PROBLEM:
The required output is the exact run of lines below that opens at the line with "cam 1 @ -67" and closes at the line with "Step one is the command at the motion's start".

RECORDS TO USE:

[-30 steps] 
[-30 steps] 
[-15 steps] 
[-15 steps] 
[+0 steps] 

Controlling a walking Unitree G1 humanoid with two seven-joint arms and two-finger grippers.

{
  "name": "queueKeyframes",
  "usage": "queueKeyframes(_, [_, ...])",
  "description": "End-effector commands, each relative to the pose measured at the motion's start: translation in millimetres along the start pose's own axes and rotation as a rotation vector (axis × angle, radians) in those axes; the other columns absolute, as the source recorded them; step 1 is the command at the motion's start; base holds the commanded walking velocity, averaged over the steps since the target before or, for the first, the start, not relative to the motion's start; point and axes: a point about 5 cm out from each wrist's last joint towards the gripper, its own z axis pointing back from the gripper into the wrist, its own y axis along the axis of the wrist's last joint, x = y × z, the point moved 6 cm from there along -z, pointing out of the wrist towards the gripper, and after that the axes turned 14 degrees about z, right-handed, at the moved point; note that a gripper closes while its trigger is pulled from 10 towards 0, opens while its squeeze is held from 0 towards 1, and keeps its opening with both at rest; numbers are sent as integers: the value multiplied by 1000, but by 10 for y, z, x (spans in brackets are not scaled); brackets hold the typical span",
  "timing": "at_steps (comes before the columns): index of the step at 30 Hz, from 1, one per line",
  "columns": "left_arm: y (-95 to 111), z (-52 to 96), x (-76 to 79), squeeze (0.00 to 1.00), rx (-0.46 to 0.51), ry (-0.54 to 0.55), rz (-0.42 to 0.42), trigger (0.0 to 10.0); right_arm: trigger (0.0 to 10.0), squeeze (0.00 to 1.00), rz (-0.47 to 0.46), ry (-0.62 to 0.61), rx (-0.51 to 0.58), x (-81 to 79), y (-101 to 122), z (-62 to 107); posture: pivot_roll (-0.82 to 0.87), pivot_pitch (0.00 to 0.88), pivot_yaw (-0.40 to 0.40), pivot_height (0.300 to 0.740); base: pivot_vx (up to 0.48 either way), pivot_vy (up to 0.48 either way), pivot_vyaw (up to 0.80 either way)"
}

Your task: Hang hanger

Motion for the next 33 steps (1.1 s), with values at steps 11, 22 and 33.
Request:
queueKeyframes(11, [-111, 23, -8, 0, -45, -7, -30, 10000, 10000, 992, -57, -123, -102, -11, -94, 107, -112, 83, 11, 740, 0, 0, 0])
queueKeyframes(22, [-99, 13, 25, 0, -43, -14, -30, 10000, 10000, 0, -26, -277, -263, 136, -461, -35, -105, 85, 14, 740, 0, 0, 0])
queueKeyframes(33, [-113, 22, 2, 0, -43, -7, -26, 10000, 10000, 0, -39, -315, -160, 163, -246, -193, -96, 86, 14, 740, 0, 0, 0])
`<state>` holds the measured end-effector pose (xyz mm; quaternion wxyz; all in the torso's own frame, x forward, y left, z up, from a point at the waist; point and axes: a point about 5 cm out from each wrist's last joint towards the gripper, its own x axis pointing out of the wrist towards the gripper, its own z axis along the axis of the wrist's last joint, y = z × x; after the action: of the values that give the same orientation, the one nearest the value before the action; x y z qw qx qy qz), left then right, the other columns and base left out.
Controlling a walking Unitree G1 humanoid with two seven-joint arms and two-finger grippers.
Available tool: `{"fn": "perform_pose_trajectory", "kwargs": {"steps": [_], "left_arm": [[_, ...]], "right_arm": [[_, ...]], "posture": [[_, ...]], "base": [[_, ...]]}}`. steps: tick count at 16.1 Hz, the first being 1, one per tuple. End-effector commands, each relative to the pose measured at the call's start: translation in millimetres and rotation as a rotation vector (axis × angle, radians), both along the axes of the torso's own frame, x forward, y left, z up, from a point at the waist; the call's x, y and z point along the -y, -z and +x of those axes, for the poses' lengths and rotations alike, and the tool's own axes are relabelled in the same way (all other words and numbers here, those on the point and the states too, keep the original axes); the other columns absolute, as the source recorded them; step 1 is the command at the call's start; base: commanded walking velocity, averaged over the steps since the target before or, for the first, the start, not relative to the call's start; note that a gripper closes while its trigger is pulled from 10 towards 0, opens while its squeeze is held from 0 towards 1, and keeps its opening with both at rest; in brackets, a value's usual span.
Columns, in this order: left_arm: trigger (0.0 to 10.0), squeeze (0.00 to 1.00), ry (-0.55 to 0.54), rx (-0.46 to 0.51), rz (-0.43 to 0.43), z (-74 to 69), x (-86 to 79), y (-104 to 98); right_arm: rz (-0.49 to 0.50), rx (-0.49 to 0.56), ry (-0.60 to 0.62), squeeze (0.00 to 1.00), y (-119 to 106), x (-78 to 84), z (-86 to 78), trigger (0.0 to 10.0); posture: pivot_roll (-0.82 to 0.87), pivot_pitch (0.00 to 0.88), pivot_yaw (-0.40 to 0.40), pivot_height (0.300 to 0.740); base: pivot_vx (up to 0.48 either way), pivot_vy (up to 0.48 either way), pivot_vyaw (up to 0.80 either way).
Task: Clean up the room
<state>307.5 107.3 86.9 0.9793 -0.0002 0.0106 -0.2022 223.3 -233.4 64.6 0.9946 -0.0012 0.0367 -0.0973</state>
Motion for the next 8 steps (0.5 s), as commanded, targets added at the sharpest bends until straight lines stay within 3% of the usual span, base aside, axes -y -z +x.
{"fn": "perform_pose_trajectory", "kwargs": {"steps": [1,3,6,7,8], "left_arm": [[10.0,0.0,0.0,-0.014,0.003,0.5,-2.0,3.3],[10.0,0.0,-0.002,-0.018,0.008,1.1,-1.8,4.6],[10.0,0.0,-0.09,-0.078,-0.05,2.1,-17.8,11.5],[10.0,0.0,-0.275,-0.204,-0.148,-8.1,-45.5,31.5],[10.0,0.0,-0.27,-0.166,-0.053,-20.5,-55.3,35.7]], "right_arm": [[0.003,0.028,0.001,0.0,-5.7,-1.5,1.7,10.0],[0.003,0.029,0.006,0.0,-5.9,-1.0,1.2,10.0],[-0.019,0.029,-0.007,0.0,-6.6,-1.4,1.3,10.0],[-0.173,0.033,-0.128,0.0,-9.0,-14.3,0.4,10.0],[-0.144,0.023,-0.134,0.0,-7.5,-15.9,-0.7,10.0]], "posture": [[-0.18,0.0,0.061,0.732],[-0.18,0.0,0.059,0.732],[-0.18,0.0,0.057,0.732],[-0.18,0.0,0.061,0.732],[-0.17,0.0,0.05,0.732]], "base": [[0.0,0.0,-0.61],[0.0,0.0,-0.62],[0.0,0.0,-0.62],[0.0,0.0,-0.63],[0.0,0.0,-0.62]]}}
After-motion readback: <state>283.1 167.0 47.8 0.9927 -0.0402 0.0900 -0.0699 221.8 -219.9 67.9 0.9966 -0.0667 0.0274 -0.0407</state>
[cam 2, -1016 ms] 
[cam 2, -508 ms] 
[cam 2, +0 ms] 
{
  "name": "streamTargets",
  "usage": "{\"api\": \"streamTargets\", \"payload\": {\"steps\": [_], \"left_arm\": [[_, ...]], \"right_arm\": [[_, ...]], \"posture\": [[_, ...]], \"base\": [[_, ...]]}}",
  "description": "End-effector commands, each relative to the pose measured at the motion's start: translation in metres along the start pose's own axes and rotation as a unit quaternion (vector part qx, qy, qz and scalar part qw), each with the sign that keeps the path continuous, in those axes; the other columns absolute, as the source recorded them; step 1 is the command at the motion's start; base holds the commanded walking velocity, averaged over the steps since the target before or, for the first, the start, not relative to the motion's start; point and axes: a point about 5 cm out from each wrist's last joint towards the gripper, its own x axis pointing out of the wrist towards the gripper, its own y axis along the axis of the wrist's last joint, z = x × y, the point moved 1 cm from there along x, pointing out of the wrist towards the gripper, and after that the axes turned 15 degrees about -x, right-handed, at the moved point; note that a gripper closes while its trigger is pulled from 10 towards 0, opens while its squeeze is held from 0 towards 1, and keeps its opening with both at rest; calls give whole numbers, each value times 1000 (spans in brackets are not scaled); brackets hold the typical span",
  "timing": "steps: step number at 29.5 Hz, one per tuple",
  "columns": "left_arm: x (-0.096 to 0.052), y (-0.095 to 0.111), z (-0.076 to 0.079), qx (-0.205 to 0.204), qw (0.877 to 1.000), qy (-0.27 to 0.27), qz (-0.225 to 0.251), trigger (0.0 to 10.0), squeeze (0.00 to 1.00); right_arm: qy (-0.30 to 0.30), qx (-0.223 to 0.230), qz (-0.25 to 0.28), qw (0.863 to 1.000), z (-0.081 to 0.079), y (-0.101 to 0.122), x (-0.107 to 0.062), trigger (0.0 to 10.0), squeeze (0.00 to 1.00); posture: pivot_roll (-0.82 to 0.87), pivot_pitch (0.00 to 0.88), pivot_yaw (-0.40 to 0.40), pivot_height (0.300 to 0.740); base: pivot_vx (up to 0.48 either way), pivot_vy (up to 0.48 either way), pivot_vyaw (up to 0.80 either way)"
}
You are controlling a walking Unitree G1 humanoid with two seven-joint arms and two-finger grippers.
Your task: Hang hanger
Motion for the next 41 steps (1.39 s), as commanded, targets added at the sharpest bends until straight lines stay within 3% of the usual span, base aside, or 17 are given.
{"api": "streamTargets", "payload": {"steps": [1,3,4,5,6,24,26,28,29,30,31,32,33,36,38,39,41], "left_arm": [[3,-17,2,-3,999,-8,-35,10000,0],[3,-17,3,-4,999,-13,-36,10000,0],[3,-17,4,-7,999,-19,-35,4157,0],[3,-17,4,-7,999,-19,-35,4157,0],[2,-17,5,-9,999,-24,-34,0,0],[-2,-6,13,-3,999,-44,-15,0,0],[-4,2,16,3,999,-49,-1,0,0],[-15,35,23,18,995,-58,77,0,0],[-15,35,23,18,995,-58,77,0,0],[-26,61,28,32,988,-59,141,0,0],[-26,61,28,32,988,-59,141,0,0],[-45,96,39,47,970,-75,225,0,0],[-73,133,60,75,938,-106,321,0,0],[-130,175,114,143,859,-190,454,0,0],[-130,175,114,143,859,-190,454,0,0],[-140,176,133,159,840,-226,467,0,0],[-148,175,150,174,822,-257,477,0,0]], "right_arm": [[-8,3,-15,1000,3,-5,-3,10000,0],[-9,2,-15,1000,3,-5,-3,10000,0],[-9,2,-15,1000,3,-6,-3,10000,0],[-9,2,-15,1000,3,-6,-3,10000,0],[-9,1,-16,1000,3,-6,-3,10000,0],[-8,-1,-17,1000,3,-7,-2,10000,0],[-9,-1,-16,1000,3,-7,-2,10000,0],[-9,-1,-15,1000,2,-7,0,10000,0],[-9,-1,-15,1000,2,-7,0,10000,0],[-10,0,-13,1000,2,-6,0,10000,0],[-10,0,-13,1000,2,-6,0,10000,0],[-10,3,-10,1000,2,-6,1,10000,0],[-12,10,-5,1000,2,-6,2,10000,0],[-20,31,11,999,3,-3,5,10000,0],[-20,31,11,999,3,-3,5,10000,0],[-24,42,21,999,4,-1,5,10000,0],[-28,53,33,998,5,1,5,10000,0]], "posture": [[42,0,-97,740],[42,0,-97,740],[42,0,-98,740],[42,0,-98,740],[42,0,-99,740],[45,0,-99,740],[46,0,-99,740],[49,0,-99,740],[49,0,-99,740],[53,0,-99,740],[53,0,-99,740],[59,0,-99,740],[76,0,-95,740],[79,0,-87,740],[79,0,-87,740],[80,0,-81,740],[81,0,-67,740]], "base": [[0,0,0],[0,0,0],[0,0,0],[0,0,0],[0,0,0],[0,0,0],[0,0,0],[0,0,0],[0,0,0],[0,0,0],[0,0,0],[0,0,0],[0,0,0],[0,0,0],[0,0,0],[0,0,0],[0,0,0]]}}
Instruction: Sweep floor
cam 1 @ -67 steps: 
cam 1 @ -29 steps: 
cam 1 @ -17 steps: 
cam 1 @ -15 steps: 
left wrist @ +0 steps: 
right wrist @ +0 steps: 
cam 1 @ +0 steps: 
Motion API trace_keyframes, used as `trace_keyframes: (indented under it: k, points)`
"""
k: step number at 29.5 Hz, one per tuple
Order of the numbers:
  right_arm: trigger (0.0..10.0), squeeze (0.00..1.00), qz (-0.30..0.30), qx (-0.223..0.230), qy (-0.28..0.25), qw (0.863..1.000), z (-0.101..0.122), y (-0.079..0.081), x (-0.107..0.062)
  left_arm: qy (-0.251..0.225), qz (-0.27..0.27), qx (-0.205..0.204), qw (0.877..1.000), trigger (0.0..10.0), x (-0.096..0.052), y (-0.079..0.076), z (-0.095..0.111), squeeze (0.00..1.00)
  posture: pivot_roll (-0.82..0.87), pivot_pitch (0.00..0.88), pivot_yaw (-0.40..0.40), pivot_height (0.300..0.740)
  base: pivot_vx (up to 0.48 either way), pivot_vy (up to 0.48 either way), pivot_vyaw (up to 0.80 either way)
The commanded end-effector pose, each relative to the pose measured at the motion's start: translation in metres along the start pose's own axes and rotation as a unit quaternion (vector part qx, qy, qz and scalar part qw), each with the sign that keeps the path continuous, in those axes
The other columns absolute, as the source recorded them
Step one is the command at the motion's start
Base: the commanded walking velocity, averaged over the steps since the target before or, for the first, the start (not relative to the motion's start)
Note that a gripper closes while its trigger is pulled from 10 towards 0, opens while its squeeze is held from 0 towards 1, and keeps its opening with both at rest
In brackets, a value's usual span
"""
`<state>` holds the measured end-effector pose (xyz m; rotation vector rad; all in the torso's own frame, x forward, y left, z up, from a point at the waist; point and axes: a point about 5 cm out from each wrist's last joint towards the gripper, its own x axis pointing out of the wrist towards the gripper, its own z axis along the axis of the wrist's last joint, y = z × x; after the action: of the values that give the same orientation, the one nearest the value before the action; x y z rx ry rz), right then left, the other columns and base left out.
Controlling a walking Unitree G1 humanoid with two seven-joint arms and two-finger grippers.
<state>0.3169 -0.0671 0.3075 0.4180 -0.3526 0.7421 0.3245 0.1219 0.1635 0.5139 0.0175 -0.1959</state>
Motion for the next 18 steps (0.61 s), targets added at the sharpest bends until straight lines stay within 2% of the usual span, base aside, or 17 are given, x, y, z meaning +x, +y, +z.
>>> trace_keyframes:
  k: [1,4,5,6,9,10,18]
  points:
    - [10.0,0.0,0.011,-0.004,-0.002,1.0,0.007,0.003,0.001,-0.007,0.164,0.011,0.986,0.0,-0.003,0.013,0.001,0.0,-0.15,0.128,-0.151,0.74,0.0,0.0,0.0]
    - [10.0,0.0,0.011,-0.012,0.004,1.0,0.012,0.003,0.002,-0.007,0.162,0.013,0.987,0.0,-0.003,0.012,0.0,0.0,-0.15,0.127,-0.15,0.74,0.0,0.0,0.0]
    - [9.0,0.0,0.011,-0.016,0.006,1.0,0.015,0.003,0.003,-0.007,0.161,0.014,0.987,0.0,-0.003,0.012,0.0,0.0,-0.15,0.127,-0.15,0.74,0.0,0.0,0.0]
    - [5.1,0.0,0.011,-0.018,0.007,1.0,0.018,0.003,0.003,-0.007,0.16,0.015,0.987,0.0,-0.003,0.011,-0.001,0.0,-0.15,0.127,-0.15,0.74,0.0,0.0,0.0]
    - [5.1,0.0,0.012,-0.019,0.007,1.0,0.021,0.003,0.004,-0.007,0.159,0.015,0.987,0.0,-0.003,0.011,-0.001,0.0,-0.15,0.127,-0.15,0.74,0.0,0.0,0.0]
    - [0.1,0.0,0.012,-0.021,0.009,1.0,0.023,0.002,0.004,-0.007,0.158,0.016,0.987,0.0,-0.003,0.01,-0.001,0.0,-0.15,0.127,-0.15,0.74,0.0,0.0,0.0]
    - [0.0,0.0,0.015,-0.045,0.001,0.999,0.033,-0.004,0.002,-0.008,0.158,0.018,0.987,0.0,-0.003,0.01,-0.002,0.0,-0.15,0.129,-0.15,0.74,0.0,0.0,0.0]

EXERCISE SOLUTION:
cam 1 @ -67 steps: 
cam 1 @ -29 steps: 
cam 1 @ -17 steps: 
cam 1 @ -15 steps: 
left wrist @ +0 steps: 
right wrist @ +0 steps: 
cam 1 @ +0 steps: 
Motion API trace_keyframes, used as `trace_keyframes: (indented under it: k, points)`
"""
k: step number at 29.5 Hz, one per tuple
Order of the numbers:
  right_arm: trigger (0.0..10.0), squeeze (0.00..1.00), qz (-0.30..0.30), qx (-0.223..0.230), qy (-0.28..0.25), qw (0.863..1.000), z (-0.101..0.122), y (-0.079..0.081), x (-0.107..0.062)
  left_arm: qy (-0.251..0.225), qz (-0.27..0.27), qx (-0.205..0.204), qw (0.877..1.000), trigger (0.0..10.0), x (-0.096..0.052), y (-0.079..0.076), z (-0.095..0.111), squeeze (0.00..1.00)
  posture: pivot_roll (-0.82..0.87), pivot_pitch (0.00..0.88), pivot_yaw (-0.40..0.40), pivot_height (0.300..0.740)
  base: pivot_vx (up to 0.48 either way), pivot_vy (up to 0.48 either way), pivot_vyaw (up to 0.80 either way)
The commanded end-effector pose, each relative to the pose measured at the motion's start: translation in metres along the start pose's own axes and rotation as a unit quaternion (vector part qx, qy, qz and scalar part qw), each with the sign that keeps the path continuous, in those axes
The other columns absolute, as the source recorded them
Step one is the command at the motion's start

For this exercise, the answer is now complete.